Given the number of affected brokers (various sources place it at about 100), th matter would seem an unlikely lightning rod for controversy. But a group of CIMCs feel slighted by the decision, and they are making their voices heard. Notable among them is Richard Hale of Dayton, Ohio, who believes the IMCA decision is disrespectful to the most experienced brokers. Of course, the designation is open to any advisor who is willing to take the weeklong bridge course and sit for a daylong exam.
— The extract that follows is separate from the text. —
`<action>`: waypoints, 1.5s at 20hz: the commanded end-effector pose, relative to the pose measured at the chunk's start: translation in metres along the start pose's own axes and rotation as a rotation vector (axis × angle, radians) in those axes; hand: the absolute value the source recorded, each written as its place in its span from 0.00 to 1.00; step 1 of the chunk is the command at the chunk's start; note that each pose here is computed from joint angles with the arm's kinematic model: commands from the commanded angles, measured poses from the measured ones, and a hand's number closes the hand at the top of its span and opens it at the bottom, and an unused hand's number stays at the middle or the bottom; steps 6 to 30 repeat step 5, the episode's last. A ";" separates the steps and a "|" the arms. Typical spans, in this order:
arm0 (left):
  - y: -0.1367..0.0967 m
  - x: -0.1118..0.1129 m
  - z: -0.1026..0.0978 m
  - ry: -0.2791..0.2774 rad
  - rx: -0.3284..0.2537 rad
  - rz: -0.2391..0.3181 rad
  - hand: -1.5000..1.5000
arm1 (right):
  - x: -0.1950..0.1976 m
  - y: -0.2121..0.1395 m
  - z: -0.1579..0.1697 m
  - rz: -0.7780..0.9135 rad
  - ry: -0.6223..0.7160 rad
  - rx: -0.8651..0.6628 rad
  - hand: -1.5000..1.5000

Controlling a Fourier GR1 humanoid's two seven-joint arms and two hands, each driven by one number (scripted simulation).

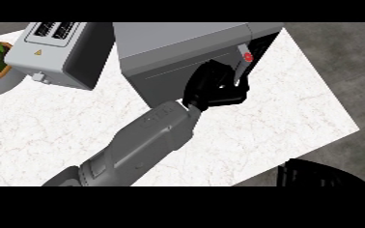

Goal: Pick up the milk, place it into the microwave and close the microwave

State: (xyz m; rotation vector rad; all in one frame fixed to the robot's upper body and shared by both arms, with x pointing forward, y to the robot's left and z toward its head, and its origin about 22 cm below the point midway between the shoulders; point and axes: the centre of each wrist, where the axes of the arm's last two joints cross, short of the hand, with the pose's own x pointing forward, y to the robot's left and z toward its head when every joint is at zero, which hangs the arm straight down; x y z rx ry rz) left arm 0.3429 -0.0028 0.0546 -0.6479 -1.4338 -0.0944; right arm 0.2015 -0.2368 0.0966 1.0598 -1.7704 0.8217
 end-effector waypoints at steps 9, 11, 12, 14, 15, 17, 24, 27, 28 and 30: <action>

But, that's just the point: Some veteran CIMC advisors feel that would be stooping, and that, anyway, they've already earned it.
"Where the board lost touch with the membership was the policy that made this course free for newer CIMCs, while excluding the most experienced members," Hale says--he says the older members should be allowed to take the bridge course as well. The dispute over the credentials is the result of a merger--between IMCA and the Institute for Certified Investment Management Consultants (ICIMC), which was consummated in Feb. 2002. It seemed a natural: both organizations were non-profits serving sophisticated, big-time producers. Soon after the merger, the group decided to fade out the CIMC designation in favor of the CIMA. Any CIMC who could present documentation of his testing scores would be allowed to take the CIMA bridge course.
But that was a problem for some: "We obtained the CIMC before actual computerized testing," said one CIMC designate, who requested anonymity. "We didn't keep our grades, or have our results, and it was documentation that was 12 to 14 years old."
As a result, some of the most experienced brokers--some of whom actually helped construct the testing process at ICIMC--did not qualify for the bridge course. People like Hale find this hard to swallow. He received his CIMC degree in 1990, and at the time, there was no test for the degree.
IMCA president Richard Joyner says in a statement that since Hale "did not attend courses or pass an exam" to receive the CIMC, IMCA could not "waive its professional and educational standards" for him.
IMCA board member Ron Surz says the decision to require people like Hale to do the full CIMA coursework "was one of the toughest decisions when we merged the two organizations."
At the behest of Hale and others, IMCA revisited the issue in July but ultimately let its original decision stand. "We knew a number of folks with the CIMC designation were granted it because of accomplishments in the industry, but hadn't taken courses or sat for tests or done what we'd want to see everybody do," says Surz. "It lowers a designation if it's handed out for free."
Currently, there are about 825 CIMC holders and 2,700 CIMAs in IMCA. Approximately 40 percent of CIMC holders have either signed up for or have completed the bridge course.
Hale, unsurprisingly, is disappointed with IMCA's decision, mainly because he feels it shows a lack of respect for his, and others', experience. "These are the people who survived the crash of '87 and the Gulf War in 1990," he said in a statement. "These people were the first CIMCs, and are now being told to start over and pay $6,000 for the privilege."
Lewis Walker, of Walker Capital Management in Atlanta and former head of the ICIMC, the institute that originally administered the CIMC, said he could see both sides of the debate.
"From IMCA's viewpoint, the decision makes sense," he said. "My heart is with those who would like to see a different policy, but I don't think that's going to happen."